My questions to you, professors are: 1) Disrupted Speech. Should not the outcome be based on the frequency, severity, and unnaturalness of disrupted speech: including blocks (with or without sounds); involuntary and voluntary repetitions (Iowa bounces); elongations in speech; easy onsets; pullouts; pre-formed speech/pre-pullouts; talking while taking on the role as an orator or actor; use of low vibrant voice a la James Earl Jones; breathy voice a la Marilyn Monroe; continuous phonation, light articulary contacts; sing song voice; elongation of vowels; going floppy (a la Martin Schwartz); passing “invisible, inaudible breath over the vocal folds” (a la Martin Schwartz) etc?

2) Disrupting Actions. Should not the therapy be also judged on the number and severity of avoidance behaviors? Aren’t the continued therapeutic assignments also a disruption that has to be taken into account by letting the client judge how obnoxious they are to him or her (of course, after the right counseling is performed)? And are not the avoidance of life’s challenges both vocationally and avocationally to be considered?

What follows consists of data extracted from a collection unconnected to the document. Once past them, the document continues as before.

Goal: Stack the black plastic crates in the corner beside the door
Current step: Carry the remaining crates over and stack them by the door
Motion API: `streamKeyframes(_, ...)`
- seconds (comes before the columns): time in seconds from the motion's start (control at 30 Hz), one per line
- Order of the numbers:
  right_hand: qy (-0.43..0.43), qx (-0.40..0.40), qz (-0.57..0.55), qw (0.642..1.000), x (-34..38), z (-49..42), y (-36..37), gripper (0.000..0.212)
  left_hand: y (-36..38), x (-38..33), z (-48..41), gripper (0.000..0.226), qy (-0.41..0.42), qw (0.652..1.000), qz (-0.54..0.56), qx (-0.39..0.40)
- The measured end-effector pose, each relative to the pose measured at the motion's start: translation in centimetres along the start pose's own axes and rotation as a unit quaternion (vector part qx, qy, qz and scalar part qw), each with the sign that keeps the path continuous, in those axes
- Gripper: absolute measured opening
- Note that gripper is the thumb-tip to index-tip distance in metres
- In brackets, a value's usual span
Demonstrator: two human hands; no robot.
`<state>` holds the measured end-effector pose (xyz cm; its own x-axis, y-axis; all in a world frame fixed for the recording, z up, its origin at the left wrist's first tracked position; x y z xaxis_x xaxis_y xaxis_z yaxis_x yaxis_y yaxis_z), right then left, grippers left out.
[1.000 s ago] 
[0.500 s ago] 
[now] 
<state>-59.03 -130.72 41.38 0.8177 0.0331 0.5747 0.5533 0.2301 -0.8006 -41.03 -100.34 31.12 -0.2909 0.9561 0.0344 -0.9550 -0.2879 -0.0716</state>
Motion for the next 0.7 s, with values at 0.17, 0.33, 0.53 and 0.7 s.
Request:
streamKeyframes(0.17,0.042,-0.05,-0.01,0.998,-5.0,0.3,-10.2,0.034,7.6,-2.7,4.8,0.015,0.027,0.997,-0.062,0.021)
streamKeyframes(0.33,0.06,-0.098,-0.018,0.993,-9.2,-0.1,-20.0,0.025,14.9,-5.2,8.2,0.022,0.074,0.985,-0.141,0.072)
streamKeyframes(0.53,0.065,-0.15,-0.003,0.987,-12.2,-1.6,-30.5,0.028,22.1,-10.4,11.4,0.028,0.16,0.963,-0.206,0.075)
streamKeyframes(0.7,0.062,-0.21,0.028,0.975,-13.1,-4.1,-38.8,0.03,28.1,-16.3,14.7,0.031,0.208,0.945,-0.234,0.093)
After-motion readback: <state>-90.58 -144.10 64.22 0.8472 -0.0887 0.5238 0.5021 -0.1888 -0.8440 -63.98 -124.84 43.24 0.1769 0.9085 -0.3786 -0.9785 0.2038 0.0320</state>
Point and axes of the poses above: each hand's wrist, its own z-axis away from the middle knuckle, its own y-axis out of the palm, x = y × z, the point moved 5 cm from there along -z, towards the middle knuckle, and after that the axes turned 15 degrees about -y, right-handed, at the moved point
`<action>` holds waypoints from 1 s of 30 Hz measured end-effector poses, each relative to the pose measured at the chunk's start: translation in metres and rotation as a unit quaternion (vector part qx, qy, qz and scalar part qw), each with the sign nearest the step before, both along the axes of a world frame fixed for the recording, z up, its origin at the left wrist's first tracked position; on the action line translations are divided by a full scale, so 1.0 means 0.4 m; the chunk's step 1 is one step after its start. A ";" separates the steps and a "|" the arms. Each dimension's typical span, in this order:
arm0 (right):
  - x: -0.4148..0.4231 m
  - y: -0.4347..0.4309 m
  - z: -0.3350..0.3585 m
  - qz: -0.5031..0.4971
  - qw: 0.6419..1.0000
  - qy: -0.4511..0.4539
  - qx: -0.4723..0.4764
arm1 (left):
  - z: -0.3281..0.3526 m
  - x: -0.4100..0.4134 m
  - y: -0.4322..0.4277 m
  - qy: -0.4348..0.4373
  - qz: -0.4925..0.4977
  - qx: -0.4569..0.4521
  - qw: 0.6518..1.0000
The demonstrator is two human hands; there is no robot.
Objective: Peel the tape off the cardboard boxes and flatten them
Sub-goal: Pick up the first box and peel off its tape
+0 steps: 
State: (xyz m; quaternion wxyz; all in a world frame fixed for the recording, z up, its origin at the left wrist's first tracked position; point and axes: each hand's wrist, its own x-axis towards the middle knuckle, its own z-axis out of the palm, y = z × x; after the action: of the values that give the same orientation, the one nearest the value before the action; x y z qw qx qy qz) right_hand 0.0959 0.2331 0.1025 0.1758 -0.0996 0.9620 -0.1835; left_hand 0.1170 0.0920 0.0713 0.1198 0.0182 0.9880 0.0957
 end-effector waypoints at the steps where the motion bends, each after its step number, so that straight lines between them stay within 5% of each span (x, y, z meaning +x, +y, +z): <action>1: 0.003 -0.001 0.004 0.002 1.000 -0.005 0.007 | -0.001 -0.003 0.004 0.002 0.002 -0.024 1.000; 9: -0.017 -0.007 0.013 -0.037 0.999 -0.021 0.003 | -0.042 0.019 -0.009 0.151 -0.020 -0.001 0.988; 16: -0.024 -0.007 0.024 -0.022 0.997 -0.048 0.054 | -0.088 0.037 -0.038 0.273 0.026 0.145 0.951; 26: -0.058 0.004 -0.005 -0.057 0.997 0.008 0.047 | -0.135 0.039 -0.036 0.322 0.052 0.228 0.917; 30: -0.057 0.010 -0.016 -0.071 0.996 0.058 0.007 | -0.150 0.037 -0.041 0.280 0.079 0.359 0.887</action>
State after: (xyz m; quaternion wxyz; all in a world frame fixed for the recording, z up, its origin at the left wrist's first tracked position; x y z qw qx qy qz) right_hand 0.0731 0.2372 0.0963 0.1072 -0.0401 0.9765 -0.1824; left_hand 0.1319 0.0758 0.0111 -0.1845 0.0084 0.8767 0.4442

3) Disrupting Emotions. Should not the disturbing emotions of shame, guilt, anxiety, self-downing, and conditional self-esteem (based on how fluent one is) be taken into consideration when evaluating a therapy?

4) Disrupting audio-input (feedback). Should we not also consider the need for audio feedback, Non-Altered Feedback (NAF), Delayed Audio Feedback (DAF), Frequency Adjusted Feedback (FAF), or just plain noise in the ear, as produced by SpeechEasy device and Edinburgh Masker be considered when evaluating the outcome of stuttering therapy?

5) Quality of life attained. And, finally, should not the quality of life attained be also factored into the treatment outcome? How does the individual stack up in his or her achievements with respect to somebody of an equal Socio-Economic Status? At first glance this may not seem to be in the purview of stuttering therapy but as Yaruss and Manning maintain counseling is an integral part of the therapy of a person who stutters. In conclusion, don’t you agree with the special section in Journal of Fluency Disorders on Evidence-based Treatment of Stuttering, as long as all of the dimensions of disruption in life caused by stuttering are addressed?